Historic house in Pennsylvania, United States

Woodford is a historic mansion at Ford Road and Greenland Drive in Fairmount Park, Philadelphia, Pennsylvania. Built c. 1756, it is the first of Philadelphia's great colonial Georgian mansion houses to be built, and exemplifies the opulence of such houses. A National Historic Landmark, it now a historic house museum open to the public.

==History==
Woodford is the first of the great, opulent, late-Georgian mansions to be erected in the Philadelphia area. Woodford was built on 12 acre of land as a 1½-story summer residence by William Coleman, a wealthy merchant and justice of the Pennsylvania Supreme Court.

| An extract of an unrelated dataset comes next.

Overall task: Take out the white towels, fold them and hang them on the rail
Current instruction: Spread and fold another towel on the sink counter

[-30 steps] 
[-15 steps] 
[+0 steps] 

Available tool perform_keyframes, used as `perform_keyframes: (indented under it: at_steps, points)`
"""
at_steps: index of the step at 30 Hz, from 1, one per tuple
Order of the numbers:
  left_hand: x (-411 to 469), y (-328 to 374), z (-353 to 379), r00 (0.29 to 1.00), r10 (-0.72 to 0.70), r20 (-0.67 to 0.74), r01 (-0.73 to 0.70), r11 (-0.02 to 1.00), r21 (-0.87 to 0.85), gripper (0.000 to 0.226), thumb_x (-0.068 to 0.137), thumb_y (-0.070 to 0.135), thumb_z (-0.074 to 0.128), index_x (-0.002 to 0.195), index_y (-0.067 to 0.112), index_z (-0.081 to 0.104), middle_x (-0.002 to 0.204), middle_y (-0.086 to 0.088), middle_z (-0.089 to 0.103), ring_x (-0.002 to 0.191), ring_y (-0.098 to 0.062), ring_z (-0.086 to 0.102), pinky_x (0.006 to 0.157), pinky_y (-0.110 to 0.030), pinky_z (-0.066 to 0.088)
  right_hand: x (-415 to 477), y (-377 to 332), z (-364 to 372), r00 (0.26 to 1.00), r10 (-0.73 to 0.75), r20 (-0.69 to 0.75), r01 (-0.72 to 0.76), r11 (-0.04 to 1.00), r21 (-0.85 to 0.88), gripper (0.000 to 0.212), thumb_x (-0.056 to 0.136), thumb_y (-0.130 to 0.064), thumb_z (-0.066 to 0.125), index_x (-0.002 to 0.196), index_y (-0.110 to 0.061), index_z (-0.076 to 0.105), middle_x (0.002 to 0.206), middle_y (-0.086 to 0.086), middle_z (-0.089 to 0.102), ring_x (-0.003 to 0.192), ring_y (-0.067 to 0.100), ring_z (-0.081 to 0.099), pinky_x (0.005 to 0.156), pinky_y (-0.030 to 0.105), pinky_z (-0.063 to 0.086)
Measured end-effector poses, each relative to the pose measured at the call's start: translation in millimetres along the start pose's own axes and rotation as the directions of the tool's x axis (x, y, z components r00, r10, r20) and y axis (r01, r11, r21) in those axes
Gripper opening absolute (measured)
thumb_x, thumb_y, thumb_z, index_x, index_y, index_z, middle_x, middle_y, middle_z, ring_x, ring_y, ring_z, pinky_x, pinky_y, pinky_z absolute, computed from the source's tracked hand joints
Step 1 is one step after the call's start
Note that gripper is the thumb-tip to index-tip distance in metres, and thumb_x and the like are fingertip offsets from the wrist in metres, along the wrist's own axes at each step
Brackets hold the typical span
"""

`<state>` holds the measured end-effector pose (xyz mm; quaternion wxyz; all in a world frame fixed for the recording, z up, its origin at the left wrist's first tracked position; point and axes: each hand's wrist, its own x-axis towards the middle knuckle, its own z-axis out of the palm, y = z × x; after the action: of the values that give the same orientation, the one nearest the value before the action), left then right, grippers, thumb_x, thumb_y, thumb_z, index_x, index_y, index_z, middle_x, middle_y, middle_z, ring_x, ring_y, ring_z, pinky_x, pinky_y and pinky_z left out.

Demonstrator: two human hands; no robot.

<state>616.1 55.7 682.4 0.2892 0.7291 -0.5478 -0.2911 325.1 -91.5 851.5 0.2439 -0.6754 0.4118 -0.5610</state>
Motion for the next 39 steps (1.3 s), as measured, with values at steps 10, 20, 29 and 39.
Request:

Upon Coleman's death in 1769, the house was sold to Alexander Barclay, a Quaker who served as His Majesty's Customs Comptroller for the port of Philadelphia.

Upon Barclay's death in 1771, the house was bought by his brother-in-law, David Franks, who in 1772 added a second story and a kitchen wing, enlarging the house to almost its present size.

In 1778, Franks, a staunch loyalist, was arrested and ordered to leave. He took his family to New York City, and transferred the property to Thomas Paschall in settlement of a debt. Paschall is believed never to have lived at the house, but rented it out. He sold it to Isaac Wharton in 1793.

In 1869, the city bought Woodford from Wharton's heirs to add to Fairmount Park. The house served as the home of the Park's Chief Engineer and Supervisor, and later, in 1912, as the Park Guard headquarters and traffic court.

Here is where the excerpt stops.